__TASK PROMPT__:
Look below for the line containing "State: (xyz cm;"; write out that line and each one after it to the end, exactly, and nothing else.

__RECORDED INFORMATION__:
·····
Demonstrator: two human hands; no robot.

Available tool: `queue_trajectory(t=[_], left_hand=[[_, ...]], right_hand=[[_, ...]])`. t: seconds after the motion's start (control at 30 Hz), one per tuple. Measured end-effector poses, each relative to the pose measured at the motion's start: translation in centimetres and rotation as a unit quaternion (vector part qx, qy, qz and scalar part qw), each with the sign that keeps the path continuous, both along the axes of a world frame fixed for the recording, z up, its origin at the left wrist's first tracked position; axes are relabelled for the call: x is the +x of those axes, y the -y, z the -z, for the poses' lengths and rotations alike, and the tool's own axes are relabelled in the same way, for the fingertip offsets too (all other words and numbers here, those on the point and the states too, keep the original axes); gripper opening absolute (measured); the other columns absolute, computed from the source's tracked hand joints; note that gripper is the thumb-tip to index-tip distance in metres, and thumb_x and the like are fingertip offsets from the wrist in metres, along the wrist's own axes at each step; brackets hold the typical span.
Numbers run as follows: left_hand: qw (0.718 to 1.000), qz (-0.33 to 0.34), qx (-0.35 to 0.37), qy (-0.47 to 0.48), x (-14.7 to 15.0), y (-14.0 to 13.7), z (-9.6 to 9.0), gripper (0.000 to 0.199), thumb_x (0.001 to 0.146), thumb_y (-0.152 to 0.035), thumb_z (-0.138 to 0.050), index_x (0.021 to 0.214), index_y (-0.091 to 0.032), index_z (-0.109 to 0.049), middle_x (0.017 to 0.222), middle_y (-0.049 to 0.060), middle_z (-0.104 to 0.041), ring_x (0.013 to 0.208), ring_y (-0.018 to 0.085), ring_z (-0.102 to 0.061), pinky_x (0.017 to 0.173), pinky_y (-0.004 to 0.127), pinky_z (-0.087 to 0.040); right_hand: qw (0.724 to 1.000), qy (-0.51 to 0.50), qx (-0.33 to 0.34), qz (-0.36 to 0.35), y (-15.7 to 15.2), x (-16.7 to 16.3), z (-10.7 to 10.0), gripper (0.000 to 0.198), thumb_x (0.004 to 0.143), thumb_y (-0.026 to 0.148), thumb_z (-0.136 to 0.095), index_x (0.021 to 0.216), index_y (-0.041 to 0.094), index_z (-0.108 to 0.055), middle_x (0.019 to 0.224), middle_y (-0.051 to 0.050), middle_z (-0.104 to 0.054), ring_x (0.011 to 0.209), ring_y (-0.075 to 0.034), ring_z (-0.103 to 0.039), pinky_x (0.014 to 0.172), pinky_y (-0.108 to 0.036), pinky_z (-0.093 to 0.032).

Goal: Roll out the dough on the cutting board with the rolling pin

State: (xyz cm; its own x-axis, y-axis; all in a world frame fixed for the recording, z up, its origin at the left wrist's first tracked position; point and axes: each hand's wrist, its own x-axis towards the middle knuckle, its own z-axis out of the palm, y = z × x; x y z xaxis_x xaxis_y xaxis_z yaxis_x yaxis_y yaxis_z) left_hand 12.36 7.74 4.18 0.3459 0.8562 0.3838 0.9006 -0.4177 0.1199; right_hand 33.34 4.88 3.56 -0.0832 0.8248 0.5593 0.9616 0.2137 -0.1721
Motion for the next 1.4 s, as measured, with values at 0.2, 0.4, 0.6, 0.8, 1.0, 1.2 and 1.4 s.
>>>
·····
__ANSWER FOR THIS EXERCISE__:
State: (xyz cm; its own x-axis, y-axis; all in a world frame fixed for the recording, z up, its origin at the left wrist's first tracked position; point and axes: each hand's wrist, its own x-axis towards the middle knuckle, its own z-axis out of the palm, y = z × x; x y z xaxis_x xaxis_y xaxis_z yaxis_x yaxis_y yaxis_z) left_hand 12.36 7.74 4.18 0.3459 0.8562 0.3838 0.9006 -0.4177 0.1199; right_hand 33.34 4.88 3.56 -0.0832 0.8248 0.5593 0.9616 0.2137 -0.1721
Motion for the next 1.4 s, as measured, with values at 0.2, 0.4, 0.6, 0.8, 1.0, 1.2 and 1.4 s.
>>>

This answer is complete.